[Material provided]
● ● ● ● ●

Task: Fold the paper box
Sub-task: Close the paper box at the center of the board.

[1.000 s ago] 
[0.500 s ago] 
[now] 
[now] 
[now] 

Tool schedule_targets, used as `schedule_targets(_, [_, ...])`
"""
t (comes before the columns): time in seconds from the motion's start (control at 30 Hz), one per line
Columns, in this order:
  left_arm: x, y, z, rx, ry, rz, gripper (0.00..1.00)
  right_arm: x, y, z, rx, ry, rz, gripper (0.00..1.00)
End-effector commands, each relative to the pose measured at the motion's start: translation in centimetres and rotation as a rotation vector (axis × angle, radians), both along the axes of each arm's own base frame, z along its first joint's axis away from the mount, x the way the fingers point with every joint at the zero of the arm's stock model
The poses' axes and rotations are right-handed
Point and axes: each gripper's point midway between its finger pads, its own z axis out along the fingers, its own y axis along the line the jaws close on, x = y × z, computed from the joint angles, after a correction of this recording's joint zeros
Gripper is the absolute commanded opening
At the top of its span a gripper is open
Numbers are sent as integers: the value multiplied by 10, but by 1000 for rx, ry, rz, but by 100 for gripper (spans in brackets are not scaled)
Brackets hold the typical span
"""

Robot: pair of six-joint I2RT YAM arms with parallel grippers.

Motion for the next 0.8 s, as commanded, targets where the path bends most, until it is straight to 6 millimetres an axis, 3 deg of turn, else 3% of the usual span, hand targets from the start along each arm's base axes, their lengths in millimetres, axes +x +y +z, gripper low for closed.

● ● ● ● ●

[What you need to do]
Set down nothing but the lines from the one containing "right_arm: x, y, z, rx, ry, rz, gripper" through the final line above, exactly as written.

[Expected answer]
  right_arm: x, y, z, rx, ry, rz, gripper (0.00..1.00)
End-effector commands, each relative to the pose measured at the motion's start: translation in centimetres and rotation as a rotation vector (axis × angle, radians), both along the axes of each arm's own base frame, z along its first joint's axis away from the mount, x the way the fingers point with every joint at the zero of the arm's stock model
The poses' axes and rotations are right-handed
Point and axes: each gripper's point midway between its finger pads, its own z axis out along the fingers, its own y axis along the line the jaws close on, x = y × z, computed from the joint angles, after a correction of this recording's joint zeros
Gripper is the absolute commanded opening
At the top of its span a gripper is open
Numbers are sent as integers: the value multiplied by 10, but by 1000 for rx, ry, rz, but by 100 for gripper (spans in brackets are not scaled)
Brackets hold the typical span
"""

Robot: pair of six-joint I2RT YAM arms with parallel grippers.

Motion for the next 0.8 s, as commanded, targets where the path bends most, until it is straight to 6 millimetres an axis, 3 deg of turn, else 3% of the usual span, hand targets from the start along each arm's base axes, their lengths in millimetres, axes +x +y +z, gripper low for closed.

That completes the output.